* [Exercise]: Check each line of the data below for the word "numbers", then extract the ones that have it.
****
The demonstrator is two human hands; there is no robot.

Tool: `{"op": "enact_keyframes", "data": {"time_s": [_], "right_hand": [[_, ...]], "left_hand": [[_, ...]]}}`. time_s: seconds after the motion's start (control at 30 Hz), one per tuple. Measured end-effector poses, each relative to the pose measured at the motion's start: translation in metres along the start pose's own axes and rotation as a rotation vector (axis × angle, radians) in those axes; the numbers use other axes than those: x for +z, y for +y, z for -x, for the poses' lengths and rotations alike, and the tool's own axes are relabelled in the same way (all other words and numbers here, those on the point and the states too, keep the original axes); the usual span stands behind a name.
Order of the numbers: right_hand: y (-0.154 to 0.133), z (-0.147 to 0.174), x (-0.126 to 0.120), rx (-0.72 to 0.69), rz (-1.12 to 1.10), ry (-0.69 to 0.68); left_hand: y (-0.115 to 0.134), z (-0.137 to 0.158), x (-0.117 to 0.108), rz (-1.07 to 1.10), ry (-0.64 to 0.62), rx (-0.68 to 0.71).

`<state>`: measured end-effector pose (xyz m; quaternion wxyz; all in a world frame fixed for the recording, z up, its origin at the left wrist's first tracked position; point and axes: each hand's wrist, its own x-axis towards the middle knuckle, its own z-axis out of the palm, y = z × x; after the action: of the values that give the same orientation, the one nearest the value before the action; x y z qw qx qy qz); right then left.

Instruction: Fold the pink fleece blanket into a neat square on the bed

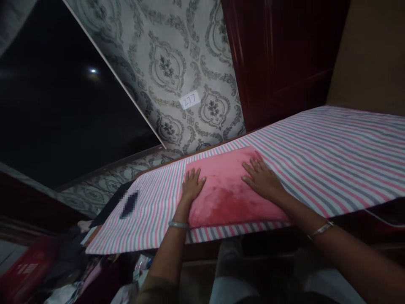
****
* [Solved problem]:
Tool: `{"op": "enact_keyframes", "data": {"time_s": [_], "right_hand": [[_, ...]], "left_hand": [[_, ...]]}}`. time_s: seconds after the motion's start (control at 30 Hz), one per tuple. Measured end-effector poses, each relative to the pose measured at the motion's start: translation in metres along the start pose's own axes and rotation as a rotation vector (axis × angle, radians) in those axes; the numbers use other axes than those: x for +z, y for +y, z for -x, for the poses' lengths and rotations alike, and the tool's own axes are relabelled in the same way (all other words and numbers here, those on the point and the states too, keep the original axes); the usual span stands behind a name.
Order of the numbers: right_hand: y (-0.154 to 0.133), z (-0.147 to 0.174), x (-0.126 to 0.120), rx (-0.72 to 0.69), rz (-1.12 to 1.10), ry (-0.69 to 0.68); left_hand: y (-0.115 to 0.134), z (-0.137 to 0.158), x (-0.117 to 0.108), rz (-1.07 to 1.10), ry (-0.64 to 0.62), rx (-0.68 to 0.71).

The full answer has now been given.